3Department of Management (Finance), Aix-Marseille University, France

*Corresponding Author:
Ben-David Nissim
Department of Economics and Management
Emek Yezreel Academic College
Emek Yezreel 19300, Israel
Tel: 972-4-6398847
Fax: 972-4-6291452
E-mail: [email protected]

Received date February 22, 2016; Accepted date February 29, 2016; Published date February 29, 2016

Citation: Evyatar BD, Nissim BD, Anne SA (2016) Does a Rise in Mortgage Interest Rate Necessarily Increase the Burden of Buying a House?. Int J Econ Manag Sci 5: 324. doi:10.4172/2162-6359.1000324

Copyright: © 2016 Evyatar BD, et al. This is an open-access article distributed under the terms of the Creative Commons Attribution License, which permits unrestricted use, distribution, and reproduction in any medium, provided the original author and source are credited.



In this paper, we demonstrate that although the housing price and house price-to-income ratio can undergo a very large rise, the burden of repaying a mortgage might decrease due to a reduction in the interest rate. In order to check if burden on house buyers increases or decreases, we suggest calculating and depicting "equal repayment curves". These curves represent a borrower's equal periodical repayment given that house prices and mortgage interest rates vary.

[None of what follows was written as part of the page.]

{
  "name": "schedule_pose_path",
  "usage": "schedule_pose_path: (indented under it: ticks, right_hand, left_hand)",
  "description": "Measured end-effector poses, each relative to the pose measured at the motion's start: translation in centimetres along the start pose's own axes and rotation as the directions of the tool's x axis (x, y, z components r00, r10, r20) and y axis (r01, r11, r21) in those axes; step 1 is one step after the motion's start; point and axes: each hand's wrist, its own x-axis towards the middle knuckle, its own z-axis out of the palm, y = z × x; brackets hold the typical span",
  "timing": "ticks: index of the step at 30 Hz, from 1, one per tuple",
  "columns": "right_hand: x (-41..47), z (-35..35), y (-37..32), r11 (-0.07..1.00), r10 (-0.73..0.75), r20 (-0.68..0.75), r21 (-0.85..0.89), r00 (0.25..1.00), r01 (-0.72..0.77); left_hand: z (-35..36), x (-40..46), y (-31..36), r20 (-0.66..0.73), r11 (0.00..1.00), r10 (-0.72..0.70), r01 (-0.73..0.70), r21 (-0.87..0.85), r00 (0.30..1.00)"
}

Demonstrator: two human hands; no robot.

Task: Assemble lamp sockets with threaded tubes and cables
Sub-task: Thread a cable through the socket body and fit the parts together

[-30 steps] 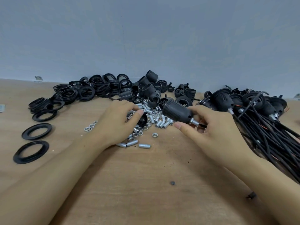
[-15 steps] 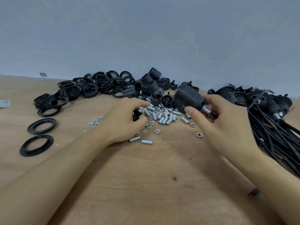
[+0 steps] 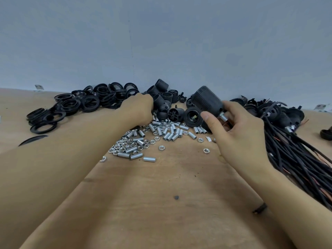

The curves enable us to compare the burden of buying a house during a certain time period compared to a bench mark point in time. Using Israeli data, we calculated a house price indexed to income and showed that although nominal house prices during the period 2003:1-2011:4 increased by more than 66%, the burden on house buyers did not increase. These results contradict the idea held by many that reducing the interest rate necessarily makes buyers worse off due to increased house price-to-income ratio.